The entire construct of today’s christian “SUNday worship service” is pagan to the core, and also rebellious against the Father and His traditions, which are given as a family sign to Yah’s children.

“But, but, but, doesn’t the New Testament show that believers changed their day of assembling together to the first day of the week?” No, it absolutely DOES NOT! What many in christianity do is to lift two specific passages out of their contexts to make them say something they never said (Acts 20, 1 Corinthians 16).

And, they also take other passages of scripture that have nothing to do with the Sabbaths, and pervert them to fit their false narrative (such as Romans 14:5, which is about various days on which different groups FASTED).

The NT believers did not go to “church” on SUNday. It was the pagans who did that.
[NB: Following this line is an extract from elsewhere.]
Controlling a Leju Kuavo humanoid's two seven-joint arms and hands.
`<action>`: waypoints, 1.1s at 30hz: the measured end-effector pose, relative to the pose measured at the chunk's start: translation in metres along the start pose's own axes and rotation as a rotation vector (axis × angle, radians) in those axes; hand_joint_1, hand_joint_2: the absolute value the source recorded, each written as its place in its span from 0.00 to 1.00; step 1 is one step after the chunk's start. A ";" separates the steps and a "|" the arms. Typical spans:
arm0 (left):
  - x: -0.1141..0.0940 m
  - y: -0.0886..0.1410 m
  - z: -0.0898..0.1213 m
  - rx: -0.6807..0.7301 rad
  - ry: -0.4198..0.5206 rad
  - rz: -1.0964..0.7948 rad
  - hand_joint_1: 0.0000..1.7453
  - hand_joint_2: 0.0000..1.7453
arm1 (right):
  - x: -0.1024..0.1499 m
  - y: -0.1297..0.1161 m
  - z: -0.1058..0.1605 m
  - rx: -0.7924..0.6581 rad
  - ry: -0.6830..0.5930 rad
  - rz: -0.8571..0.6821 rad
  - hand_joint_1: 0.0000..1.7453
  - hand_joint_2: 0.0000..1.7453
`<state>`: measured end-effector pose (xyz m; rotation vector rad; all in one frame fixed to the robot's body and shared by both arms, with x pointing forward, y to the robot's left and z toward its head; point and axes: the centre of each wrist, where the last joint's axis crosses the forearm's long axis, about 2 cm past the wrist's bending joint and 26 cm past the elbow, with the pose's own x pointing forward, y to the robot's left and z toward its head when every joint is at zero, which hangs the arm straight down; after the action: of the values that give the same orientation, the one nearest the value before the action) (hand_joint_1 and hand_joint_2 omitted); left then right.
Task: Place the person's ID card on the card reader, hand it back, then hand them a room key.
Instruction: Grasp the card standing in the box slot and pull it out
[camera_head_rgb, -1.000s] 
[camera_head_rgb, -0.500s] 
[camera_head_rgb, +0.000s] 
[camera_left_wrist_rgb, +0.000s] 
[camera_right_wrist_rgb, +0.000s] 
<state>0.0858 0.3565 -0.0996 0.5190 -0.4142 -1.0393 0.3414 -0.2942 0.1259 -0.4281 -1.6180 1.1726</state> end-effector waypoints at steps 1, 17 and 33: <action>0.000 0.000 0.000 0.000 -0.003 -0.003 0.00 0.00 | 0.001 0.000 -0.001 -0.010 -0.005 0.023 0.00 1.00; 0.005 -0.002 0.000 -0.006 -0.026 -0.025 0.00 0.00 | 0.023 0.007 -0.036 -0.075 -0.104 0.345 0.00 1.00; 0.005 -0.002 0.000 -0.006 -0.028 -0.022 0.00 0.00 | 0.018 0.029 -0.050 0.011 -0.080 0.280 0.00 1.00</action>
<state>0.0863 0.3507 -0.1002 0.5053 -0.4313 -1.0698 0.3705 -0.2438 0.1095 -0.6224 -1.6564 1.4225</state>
The believers continued setting the Sabbath day apart, and they gathered together in their homes for fellowship and to read the scriptures for edification.

And, what is the biggest difference between the “church worship service” and the assembling of believers in their homes? The home setting is conducive to open discussion—intimate fellowship around the study of the scriptures, rather than an impersonal setting in which people sit and watch leaders doing whatever they do.

Many peddle the false narrative of SUNday services being conducted in “God’s house,” when, in reality, those who actually have the Holy Spirit ARE Yah’s house—His temple. So, wherever they go in reverence and adoration of Yah, and in labor to advance His kingdom, IS worship. Yah does not dwell in temples built by human hands (Acts 7:48, 17:24).

And, Yah’s children honor Him by acknowledging His ordained days, and by teaching them to others.